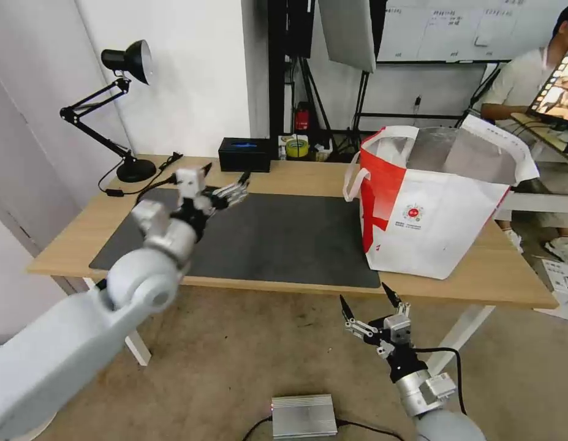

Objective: Pick up the trash from the table and place it into the takeout bag.

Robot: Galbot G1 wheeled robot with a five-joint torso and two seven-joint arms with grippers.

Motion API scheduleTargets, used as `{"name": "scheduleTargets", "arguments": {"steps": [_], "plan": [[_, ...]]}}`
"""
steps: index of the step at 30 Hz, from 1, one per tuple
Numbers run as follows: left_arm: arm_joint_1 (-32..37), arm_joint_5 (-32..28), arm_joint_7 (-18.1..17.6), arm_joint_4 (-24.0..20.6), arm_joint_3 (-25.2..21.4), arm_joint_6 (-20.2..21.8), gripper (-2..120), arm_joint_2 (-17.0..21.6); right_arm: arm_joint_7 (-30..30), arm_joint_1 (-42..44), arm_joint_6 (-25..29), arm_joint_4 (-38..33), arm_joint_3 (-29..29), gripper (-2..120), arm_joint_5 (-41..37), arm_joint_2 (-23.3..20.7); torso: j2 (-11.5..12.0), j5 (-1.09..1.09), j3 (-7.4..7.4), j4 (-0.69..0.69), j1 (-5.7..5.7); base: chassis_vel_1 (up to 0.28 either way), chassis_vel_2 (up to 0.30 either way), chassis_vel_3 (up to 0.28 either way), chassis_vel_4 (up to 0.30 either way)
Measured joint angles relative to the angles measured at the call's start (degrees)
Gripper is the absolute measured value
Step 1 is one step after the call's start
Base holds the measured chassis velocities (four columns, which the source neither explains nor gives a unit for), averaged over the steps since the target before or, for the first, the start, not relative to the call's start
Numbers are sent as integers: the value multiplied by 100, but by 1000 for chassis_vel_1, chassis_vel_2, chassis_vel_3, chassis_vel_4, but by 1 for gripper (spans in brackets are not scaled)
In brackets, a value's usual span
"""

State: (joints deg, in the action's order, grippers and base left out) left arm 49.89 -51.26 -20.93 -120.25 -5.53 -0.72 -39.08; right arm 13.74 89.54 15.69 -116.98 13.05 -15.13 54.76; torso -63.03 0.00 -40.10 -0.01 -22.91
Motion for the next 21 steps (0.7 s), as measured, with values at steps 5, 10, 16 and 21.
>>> {"name": "scheduleTargets", "arguments": {"steps": [5, 10, 16, 21], "plan": [[1157, 540, 168, -156, -715, -185, 100, -229, 0, 0, 0, 0, 0, 100, 0, 0, 0, -1, 0, 1, 1, 0, 0, 0, 0], [2215, 1205, 304, -193, -1303, -498, 100, -656, 0, 0, 0, 0, 0, 100, 0, 1, 0, 0, 0, 0, 0, 0, 0, 0, 0], [3244, 2007, 408, -49, -1698, -1087, 100, -1298, -1, 0, 0, 0, -1, 100, 0, 1, 0, 1, 0, 1, 1, 0, 0, 0, 0], [3837, 2305, 441, 157, -2008, -1382, 100, -1717, 0, 0, 0, 0, 0, 100, 0, 1, 0, 0, 0, 2, 0, 0, 0, 0, 0]]}}
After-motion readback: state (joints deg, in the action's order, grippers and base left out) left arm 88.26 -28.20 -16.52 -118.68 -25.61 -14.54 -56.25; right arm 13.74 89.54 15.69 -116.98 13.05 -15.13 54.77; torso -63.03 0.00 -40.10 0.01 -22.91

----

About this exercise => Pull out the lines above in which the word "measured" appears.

Answer for this exercise =>
Measured joint angles relative to the angles measured at the call's start (degrees)
Gripper is the absolute measured value
Base holds the measured chassis velocities (four columns, which the source neither explains nor gives a unit for), averaged over the steps since the target before or, for the first, the start, not relative to the call's start
Motion for the next 21 steps (0.7 s), as measured, with values at steps 5, 10, 16 and 21.

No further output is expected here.